TAU engineers solution for overworked hospital staff

Researcher engineers a cutting-edge solution for radiologists and other medical staff

18 April 2016

Prof. Greenspan discussed her lab's plan to implement "Deep Learning," a new area of Machine Learning research that harnesses artificial intelligence for various scientific fields, at the Israeli Symposium on Computational Radiology held at TAU last December. Her goal is to use Deep Learning to develop diagnostic tools for the automated detection and labelling of pathologies in radiographic images.

 

Prof. Greenspan's lab is one of only a few labs in the world dedicated to the application of Deep Learning in medicine. She and her team have already developed the technology to support automated chest X-ray pathology identification using Deep Learning, liver lesion detection, MRI lesion analysis and other tasks.

 

"We have developed tools to support decision-making in radiology with computer vision and machine learning algorithms. This will help radiologists make more accurate, more quantitative and more objective decisions," said Prof. Greenspan. "This is especially crucial when it comes to initial screenings. Such systems can improve accuracy and efficiency in both basic and more advanced radiology departments around the world."

 

Prof. Greenspan is also exploring the use of "transfer learning" in her research on the medical applications of Deep Learning. "Crowdsourcing was essential for the application of Deep Learning on general image searches such as Google search," said Prof. Greenspan. "But when it comes to medical imaging, there are privacy issues and there’s very little comprehensive data available at this point.

 

"In 'transfer learning,' we use networks originally trained on regular images to categorize medical images. The features and parameters that represent millions of general images provide a good signature for the analysis of medical images as well."

 

Prof.
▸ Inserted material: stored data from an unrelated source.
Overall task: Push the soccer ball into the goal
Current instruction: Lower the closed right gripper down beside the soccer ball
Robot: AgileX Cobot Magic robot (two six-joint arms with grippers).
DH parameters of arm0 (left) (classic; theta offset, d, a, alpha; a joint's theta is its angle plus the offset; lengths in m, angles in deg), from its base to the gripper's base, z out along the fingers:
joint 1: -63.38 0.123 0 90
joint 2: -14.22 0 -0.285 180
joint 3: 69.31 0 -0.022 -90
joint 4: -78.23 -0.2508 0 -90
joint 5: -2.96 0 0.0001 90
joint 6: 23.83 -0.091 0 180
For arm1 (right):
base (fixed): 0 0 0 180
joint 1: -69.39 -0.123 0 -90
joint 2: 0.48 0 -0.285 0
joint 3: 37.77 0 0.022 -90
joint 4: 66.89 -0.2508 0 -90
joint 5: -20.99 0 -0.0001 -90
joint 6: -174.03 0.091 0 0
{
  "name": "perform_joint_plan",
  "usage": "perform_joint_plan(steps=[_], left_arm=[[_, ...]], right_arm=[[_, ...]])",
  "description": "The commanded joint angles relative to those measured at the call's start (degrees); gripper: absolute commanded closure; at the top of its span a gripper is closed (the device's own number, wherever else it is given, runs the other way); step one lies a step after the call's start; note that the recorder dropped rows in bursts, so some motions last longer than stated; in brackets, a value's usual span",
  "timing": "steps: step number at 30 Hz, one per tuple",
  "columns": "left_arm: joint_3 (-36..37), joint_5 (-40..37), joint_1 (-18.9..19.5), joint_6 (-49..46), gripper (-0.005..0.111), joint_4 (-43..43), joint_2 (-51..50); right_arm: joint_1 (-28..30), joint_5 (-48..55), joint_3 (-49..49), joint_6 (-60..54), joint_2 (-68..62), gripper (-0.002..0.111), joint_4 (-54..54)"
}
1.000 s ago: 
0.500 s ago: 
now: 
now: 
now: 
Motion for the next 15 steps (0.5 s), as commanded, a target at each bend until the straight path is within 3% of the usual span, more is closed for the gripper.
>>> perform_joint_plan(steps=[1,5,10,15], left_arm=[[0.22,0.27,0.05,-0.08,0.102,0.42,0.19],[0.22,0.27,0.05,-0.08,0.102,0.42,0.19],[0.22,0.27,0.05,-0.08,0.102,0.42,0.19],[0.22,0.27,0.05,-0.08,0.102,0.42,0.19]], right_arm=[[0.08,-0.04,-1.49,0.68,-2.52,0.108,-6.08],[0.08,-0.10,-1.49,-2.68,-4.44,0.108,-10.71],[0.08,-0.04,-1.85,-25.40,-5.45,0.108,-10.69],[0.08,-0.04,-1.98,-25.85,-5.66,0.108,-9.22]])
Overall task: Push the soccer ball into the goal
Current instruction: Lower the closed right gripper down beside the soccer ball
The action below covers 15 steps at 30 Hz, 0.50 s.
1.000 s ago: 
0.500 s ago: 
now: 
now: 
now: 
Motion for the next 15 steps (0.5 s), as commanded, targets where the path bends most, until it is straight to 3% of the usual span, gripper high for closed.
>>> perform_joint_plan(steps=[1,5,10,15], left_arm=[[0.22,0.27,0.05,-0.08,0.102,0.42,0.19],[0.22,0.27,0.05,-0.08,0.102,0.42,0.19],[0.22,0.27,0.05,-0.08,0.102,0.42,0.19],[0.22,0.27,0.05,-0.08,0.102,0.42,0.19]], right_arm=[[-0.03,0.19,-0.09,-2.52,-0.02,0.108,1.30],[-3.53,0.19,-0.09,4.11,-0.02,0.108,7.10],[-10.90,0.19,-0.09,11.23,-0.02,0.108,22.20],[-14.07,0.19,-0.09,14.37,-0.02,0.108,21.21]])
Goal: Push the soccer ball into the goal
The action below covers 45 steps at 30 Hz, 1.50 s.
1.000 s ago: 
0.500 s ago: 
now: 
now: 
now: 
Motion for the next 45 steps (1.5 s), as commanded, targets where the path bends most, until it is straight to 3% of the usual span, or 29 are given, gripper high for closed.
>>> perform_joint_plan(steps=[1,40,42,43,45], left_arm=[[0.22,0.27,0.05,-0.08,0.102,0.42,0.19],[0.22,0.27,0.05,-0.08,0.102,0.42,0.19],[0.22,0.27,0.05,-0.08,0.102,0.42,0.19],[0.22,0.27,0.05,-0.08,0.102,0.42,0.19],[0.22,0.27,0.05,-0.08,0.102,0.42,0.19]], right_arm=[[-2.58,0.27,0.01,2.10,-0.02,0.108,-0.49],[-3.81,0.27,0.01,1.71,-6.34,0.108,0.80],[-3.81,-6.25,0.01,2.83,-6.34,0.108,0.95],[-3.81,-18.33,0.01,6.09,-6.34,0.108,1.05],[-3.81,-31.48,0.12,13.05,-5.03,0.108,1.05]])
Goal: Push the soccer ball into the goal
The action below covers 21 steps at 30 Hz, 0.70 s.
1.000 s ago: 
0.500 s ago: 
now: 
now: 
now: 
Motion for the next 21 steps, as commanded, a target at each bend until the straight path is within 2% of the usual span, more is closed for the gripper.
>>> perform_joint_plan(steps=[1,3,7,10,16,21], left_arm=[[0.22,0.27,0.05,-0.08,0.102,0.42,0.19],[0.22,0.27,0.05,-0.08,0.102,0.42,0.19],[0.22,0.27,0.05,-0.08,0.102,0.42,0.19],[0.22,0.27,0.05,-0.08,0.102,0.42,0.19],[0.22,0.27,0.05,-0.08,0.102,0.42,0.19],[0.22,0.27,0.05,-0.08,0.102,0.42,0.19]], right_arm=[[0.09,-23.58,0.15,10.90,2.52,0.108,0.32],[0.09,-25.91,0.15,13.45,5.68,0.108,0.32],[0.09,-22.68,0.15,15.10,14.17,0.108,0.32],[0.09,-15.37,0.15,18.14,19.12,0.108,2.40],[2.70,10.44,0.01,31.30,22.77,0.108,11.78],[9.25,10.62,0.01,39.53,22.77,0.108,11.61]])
Greenspan's work is supported by the INTEL Collaborative Research Institute for Computational Intelligence (ICRI-CI) and the Israeli Finance Ministry, in collaboration with Sheba Medical Center. She is also head co-editor of a special issue on "Deep Learning in Medical Imaging," which will be published in the journal IEEE Transactions on Medical Imaging in May.

 

This article was originally published by AFTAU.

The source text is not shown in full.